What you have to do: Your answer should hold all lines of the entries that include the word "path".

Extracted data entries:
● ● ●

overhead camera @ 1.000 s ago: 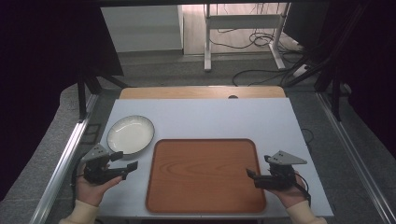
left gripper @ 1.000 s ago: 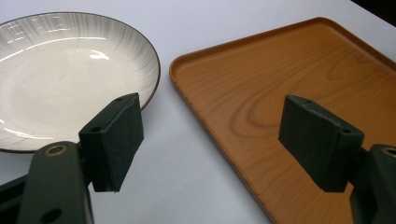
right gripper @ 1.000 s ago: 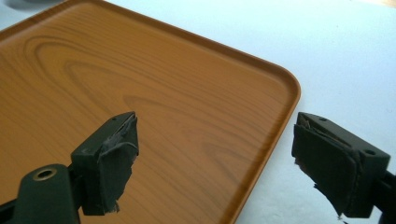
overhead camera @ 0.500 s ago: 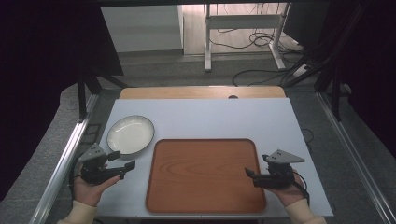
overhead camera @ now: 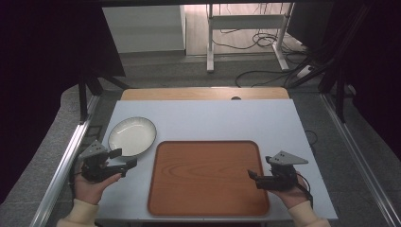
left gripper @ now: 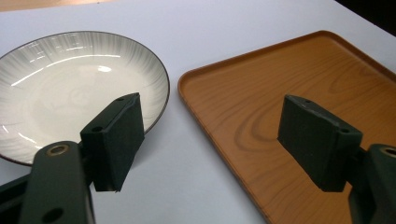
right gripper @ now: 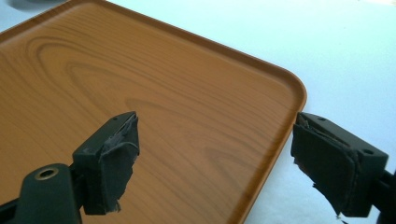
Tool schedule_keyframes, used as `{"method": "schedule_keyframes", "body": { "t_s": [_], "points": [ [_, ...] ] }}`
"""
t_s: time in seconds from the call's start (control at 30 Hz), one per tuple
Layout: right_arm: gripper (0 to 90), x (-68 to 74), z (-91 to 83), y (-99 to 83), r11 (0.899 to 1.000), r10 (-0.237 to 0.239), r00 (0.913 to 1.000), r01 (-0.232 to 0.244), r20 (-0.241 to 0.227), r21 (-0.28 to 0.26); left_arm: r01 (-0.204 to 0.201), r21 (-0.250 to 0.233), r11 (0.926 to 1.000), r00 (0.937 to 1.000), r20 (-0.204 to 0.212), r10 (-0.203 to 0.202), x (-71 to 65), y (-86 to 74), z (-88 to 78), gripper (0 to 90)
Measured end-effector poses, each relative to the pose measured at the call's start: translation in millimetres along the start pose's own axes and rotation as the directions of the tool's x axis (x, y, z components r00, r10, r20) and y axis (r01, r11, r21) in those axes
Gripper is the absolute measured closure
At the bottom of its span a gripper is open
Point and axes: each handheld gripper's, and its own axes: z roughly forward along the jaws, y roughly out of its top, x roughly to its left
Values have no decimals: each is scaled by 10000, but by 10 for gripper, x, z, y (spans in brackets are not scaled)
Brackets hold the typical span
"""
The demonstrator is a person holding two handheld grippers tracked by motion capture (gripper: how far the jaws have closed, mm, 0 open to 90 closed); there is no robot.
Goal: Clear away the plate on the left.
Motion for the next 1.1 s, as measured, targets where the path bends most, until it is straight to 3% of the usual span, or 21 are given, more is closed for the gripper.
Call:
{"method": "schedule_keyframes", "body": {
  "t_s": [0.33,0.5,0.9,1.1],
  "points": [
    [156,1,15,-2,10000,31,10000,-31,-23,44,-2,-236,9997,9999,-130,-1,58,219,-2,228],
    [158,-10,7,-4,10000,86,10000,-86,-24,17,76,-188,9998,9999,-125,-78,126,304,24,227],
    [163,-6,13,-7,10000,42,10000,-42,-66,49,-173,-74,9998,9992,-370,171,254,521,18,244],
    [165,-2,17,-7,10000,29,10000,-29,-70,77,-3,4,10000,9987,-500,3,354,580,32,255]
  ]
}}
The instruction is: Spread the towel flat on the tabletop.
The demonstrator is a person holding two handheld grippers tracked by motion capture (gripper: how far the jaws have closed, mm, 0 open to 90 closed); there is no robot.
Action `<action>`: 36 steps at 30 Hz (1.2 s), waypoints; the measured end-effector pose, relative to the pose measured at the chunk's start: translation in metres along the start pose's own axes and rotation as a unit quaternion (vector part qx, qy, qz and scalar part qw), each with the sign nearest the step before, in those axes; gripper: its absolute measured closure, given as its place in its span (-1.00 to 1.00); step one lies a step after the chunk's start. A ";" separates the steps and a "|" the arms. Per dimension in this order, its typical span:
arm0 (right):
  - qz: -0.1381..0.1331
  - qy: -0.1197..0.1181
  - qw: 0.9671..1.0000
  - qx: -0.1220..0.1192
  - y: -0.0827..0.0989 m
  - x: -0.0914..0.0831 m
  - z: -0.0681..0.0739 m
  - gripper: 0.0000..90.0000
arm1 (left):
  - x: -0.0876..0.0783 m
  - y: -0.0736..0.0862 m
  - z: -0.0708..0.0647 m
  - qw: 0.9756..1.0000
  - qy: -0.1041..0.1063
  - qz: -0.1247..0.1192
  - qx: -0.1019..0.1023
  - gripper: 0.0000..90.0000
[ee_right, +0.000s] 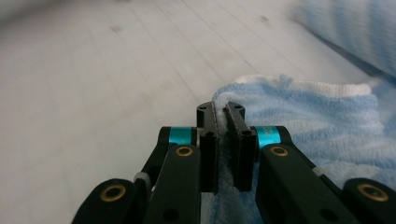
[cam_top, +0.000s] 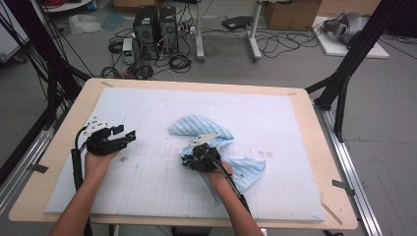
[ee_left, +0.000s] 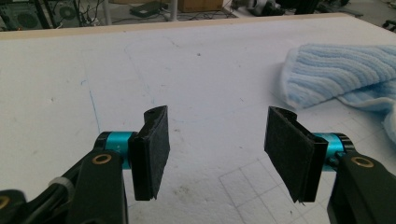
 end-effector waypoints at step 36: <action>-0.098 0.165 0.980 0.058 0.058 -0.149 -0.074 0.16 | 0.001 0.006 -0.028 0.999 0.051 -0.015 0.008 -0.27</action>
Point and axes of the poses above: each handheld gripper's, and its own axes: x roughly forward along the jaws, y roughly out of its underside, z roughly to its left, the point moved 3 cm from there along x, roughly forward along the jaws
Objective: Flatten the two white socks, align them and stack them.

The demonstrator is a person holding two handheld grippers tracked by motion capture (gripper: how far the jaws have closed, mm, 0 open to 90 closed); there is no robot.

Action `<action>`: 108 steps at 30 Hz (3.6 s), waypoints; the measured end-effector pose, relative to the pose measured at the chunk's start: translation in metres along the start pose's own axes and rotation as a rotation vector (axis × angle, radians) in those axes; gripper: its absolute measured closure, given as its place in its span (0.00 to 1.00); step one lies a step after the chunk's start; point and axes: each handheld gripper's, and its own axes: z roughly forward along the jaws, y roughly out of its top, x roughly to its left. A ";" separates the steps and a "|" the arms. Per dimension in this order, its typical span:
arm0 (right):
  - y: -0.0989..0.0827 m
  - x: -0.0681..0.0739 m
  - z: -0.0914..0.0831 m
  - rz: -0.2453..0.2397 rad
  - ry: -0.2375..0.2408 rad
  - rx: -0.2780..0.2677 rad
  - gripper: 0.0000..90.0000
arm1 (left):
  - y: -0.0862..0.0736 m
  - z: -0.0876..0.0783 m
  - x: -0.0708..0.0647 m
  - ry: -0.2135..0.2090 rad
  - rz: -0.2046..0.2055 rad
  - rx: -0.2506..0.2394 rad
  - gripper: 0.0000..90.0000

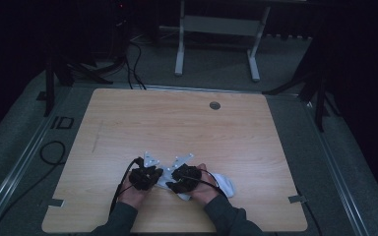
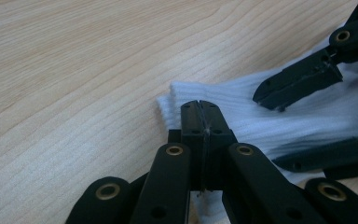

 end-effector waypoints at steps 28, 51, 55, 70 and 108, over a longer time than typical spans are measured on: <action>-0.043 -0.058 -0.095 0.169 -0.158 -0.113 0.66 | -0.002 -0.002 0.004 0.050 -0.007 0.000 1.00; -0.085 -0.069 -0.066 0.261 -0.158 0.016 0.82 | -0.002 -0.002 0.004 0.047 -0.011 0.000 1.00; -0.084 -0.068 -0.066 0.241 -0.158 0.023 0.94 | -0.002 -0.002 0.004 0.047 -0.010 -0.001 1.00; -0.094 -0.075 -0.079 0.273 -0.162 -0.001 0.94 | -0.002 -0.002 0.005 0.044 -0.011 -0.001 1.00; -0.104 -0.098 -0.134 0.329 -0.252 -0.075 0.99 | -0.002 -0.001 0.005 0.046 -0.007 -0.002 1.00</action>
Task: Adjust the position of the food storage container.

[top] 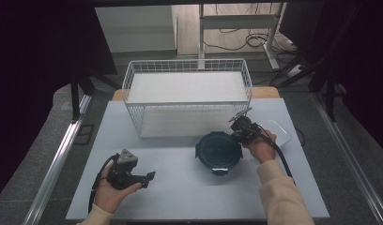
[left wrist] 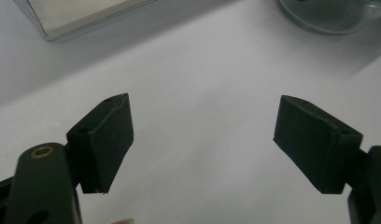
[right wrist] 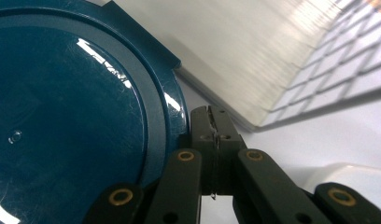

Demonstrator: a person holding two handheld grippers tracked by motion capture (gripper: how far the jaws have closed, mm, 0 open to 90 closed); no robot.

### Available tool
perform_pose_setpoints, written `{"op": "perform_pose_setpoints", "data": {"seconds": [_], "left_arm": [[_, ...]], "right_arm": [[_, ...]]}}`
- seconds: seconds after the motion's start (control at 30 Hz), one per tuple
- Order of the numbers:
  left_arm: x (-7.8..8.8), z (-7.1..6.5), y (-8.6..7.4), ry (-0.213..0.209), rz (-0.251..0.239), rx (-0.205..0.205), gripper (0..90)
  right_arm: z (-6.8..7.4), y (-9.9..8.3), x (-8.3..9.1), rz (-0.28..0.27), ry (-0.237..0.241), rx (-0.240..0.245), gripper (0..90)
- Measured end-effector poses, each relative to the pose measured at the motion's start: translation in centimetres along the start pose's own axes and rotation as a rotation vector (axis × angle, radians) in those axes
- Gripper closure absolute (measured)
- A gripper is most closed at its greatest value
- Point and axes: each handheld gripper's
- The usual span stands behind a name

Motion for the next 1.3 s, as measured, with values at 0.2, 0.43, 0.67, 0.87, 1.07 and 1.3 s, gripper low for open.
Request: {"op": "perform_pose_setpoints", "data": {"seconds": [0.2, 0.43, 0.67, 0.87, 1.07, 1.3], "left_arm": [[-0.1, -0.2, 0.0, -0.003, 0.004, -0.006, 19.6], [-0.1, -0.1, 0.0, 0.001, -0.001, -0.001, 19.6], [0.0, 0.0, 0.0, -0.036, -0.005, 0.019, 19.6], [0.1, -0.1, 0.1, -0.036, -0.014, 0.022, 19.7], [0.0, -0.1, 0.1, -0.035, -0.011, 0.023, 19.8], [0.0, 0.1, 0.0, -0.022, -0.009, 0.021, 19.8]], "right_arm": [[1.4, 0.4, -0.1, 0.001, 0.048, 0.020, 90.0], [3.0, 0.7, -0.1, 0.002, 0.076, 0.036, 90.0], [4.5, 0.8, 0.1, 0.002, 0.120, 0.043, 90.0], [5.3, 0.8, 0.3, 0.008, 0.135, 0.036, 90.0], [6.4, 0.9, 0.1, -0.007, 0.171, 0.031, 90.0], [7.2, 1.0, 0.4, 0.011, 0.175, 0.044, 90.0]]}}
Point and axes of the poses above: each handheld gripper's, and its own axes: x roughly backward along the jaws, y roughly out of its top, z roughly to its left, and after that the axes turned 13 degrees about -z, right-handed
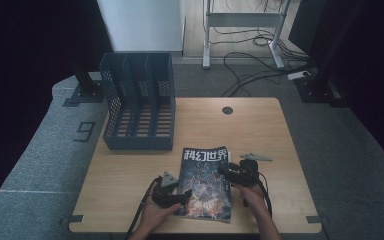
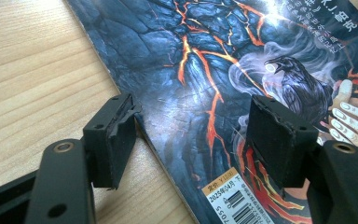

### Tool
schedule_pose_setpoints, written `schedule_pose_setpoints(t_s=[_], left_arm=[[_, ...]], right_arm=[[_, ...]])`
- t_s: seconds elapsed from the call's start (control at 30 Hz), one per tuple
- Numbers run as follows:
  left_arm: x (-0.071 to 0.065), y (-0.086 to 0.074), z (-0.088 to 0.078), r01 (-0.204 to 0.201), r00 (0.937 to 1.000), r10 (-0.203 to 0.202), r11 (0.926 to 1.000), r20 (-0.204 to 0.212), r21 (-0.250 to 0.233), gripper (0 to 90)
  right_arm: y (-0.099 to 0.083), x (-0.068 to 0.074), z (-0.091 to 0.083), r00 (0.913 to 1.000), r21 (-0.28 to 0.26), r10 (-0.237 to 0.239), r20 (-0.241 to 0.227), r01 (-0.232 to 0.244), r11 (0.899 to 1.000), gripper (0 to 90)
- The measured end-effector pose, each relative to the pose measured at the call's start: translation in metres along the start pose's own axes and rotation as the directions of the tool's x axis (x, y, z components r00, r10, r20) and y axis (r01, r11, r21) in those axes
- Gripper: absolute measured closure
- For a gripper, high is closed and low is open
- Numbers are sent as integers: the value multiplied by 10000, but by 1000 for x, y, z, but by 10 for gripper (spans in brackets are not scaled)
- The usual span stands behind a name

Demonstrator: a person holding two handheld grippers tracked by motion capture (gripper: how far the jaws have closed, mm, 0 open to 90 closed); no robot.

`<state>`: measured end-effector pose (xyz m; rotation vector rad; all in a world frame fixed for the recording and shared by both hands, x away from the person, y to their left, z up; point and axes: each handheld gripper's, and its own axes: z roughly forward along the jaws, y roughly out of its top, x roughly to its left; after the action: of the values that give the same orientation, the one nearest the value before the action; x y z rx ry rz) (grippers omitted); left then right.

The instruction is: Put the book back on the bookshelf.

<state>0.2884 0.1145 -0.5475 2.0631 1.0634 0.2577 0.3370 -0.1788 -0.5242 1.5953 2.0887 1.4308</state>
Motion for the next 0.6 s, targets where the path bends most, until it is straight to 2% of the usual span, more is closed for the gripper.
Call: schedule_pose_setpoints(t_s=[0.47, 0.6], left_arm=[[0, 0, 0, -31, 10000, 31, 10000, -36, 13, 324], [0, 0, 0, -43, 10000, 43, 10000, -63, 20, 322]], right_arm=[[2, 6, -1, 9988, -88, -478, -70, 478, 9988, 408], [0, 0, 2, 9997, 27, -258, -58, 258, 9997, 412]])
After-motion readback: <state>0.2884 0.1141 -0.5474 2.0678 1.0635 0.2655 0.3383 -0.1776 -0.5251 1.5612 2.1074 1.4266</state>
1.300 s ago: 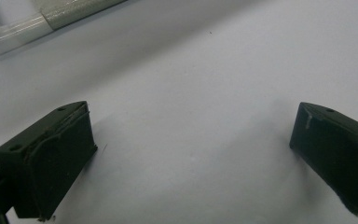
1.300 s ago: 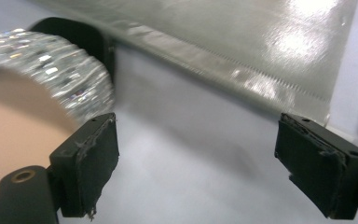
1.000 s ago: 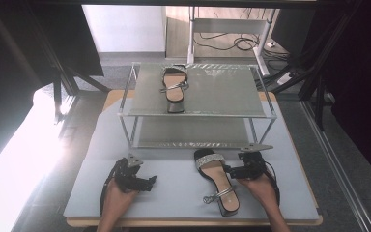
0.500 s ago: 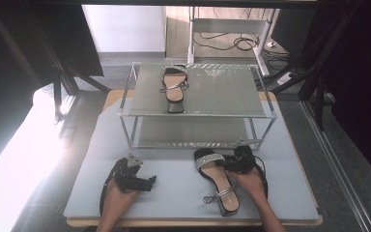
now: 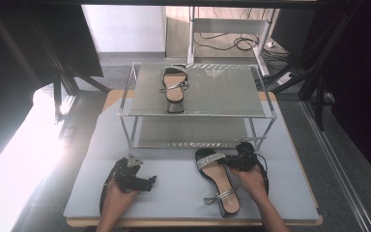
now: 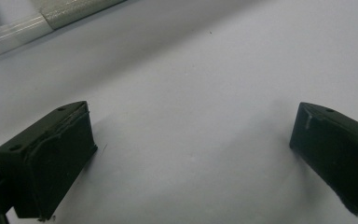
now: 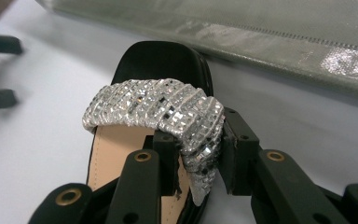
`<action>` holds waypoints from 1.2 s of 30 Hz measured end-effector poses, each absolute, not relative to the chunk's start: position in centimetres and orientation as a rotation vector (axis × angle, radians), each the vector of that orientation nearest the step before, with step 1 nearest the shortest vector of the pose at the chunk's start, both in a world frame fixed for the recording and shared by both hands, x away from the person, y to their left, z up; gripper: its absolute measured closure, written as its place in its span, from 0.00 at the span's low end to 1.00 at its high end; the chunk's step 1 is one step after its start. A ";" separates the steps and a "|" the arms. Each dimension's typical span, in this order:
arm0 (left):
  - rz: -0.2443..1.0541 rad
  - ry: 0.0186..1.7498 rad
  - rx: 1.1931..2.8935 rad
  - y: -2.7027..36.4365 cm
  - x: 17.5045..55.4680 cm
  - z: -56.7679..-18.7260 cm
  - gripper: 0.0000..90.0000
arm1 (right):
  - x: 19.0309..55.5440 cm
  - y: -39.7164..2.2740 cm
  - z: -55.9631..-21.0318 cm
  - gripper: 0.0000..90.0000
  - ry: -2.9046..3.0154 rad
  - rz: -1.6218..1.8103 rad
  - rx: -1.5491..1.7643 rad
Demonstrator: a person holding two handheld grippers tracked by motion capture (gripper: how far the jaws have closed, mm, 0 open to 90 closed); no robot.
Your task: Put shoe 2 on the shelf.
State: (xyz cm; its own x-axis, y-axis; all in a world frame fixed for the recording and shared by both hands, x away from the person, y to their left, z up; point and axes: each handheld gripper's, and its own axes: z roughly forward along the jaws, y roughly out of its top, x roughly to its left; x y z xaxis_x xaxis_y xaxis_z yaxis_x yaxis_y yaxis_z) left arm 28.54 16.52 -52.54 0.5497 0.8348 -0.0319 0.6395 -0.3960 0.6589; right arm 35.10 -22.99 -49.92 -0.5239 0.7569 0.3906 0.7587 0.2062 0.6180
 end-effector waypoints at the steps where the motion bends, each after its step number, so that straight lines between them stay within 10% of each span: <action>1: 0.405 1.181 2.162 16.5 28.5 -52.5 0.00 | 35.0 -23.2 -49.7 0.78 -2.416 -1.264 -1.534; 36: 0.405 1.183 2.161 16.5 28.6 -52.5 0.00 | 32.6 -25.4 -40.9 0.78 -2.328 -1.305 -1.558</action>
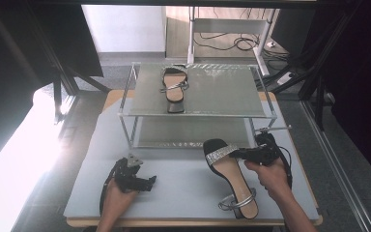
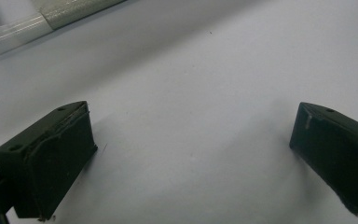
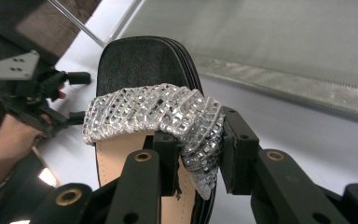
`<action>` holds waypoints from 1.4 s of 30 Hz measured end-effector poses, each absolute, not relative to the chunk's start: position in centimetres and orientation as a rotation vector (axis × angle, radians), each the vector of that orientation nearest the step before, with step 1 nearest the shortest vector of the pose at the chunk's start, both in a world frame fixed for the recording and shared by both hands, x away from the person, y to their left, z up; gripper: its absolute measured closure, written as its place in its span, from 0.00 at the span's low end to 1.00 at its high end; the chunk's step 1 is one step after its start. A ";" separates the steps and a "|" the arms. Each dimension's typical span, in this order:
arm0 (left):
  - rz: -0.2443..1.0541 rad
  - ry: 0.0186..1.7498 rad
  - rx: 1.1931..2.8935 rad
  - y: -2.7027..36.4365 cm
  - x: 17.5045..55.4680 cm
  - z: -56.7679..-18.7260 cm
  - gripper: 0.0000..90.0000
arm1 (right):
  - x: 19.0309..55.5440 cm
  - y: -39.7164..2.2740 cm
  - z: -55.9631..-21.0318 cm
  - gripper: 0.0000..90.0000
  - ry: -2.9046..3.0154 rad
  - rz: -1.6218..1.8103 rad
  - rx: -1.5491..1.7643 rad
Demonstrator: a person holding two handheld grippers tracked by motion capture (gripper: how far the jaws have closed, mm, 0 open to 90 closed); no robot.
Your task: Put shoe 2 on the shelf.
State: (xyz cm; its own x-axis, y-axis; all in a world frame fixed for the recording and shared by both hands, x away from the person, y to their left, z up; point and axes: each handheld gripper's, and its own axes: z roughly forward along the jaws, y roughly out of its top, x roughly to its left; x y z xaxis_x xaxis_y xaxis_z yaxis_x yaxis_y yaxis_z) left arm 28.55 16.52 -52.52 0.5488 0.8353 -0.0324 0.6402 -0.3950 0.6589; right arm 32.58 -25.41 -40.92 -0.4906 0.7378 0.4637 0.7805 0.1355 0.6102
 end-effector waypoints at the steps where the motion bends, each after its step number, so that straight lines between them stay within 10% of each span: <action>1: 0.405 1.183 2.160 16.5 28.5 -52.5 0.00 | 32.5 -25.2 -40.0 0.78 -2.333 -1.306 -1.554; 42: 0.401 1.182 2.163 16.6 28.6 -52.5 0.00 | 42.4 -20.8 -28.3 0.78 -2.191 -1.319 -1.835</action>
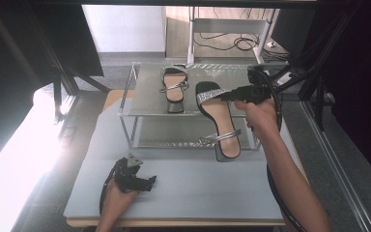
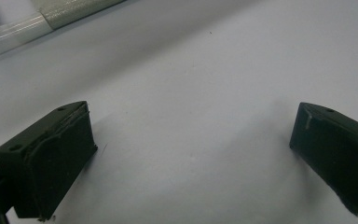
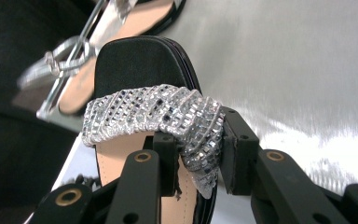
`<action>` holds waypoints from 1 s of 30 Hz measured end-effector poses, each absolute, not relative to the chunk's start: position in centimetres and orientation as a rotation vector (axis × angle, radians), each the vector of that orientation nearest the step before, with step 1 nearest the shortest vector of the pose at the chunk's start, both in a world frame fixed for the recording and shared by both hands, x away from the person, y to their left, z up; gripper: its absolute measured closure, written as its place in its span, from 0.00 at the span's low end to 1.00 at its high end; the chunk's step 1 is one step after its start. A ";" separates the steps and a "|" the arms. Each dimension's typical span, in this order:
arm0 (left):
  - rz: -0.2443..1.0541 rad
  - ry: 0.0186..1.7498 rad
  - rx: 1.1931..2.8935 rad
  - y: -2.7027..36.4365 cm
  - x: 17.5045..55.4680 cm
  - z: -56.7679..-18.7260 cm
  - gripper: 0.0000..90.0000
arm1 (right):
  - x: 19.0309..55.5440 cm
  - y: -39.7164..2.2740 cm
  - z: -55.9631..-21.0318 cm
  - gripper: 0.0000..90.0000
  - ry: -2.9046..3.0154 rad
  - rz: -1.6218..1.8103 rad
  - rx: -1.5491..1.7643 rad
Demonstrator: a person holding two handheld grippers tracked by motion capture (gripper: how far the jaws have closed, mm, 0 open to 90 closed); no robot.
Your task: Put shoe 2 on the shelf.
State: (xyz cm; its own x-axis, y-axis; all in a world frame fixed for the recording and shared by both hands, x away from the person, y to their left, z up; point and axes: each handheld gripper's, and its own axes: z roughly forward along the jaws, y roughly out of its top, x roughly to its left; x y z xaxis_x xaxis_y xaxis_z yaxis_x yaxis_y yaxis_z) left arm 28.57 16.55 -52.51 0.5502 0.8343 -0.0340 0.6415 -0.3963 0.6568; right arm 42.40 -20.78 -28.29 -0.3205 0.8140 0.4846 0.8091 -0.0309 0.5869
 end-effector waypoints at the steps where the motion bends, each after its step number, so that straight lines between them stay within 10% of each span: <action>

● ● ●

Answer space:
Motion for the next 1.1 s, as measured, targets where the path bends most, until it is straight to 3% of the usual span, or 21 are given, more is closed for the gripper.
Motion for the next 0.6 s, targets where the path bends most, until it is straight to 2% of the usual span, more is closed for the gripper.

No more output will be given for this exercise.